FREETOWN, Sierra Leone - An outbreak of cholera in Sierra Leone has infected more than 10,000 people and killed at least 176, authorities said as they appealed for international assistance.
Underscoring the severity of the situation in the West African country, President Ernest Bai Koroma declared the outbreak an "emergency issue" on Thursday. Minister of Health and Sanitation Zainab Hawa Bangura told The Associated Press that Koroma has set up a task force to prepare a budget that will be needed to stem the outbreak.
"All of this is the aftermath of the 11 years rebel war when we had a huge rural-to-urban migration and a huge population clustered in the urban area where adequate provision has not been made for water and sanitation. This is what we have been witnessing today, " she said.
She said that in the capital, Freetown, there have been about 100 deaths during the past month, especially in congested areas where there is the problem of water and sanitation.
"It is important to request help from the international community in order to spread the mobilization of resources," she said.
The International Federation of Red Cross and Red Crescent Societies said there has been a spike in reported cholera cases since mid-July and the onset of the rainy season. Over the past 5 weeks, 6,000 cases alone have been confirmed and many other cases might not been officially reported.
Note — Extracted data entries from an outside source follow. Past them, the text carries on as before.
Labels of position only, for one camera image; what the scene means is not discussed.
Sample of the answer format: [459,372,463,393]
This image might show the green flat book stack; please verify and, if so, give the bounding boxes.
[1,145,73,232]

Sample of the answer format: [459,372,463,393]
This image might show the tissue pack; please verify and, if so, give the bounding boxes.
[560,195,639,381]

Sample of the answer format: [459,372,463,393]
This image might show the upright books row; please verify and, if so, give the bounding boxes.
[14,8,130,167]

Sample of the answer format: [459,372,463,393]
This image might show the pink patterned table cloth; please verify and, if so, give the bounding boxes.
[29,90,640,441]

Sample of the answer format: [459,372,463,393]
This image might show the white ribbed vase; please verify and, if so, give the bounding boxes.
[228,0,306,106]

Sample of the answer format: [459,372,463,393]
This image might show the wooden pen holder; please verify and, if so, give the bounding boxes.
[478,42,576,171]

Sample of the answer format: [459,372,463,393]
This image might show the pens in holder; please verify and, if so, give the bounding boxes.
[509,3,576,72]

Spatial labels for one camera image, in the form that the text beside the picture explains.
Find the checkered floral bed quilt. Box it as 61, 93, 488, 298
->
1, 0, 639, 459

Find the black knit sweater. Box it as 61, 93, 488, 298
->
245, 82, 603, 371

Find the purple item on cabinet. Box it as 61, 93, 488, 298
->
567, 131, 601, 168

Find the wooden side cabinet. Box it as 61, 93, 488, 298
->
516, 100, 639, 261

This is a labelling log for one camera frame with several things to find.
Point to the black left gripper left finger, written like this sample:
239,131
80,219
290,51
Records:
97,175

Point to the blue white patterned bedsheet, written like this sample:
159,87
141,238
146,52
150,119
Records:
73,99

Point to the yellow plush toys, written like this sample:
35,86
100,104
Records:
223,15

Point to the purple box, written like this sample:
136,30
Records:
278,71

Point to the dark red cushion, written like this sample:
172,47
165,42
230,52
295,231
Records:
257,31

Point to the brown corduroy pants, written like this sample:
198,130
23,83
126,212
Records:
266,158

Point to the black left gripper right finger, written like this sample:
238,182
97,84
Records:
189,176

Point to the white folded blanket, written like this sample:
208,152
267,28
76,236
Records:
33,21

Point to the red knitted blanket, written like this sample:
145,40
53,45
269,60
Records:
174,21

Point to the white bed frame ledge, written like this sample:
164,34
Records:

"This current outbreak of cholera has the potential to be devastating and is proving very difficult to control," said Amanda McClelland, IFRC Emergency Health Coordinator. "We are particularly concerned by the rising numbers in Freetown which suffers from overcrowding, poor sanitation and lack of safe water access — all factors which contribute to this deadly disease."
Cholera is an infection of the small intestine, contracted by eating or drinking contaminated food or liquids, that can cause acute diarrhea and vomiting and can kill within hours. Neighboring Guinea, parts of Mali and Niger have also been affected by the outbreak, the Red Cross said.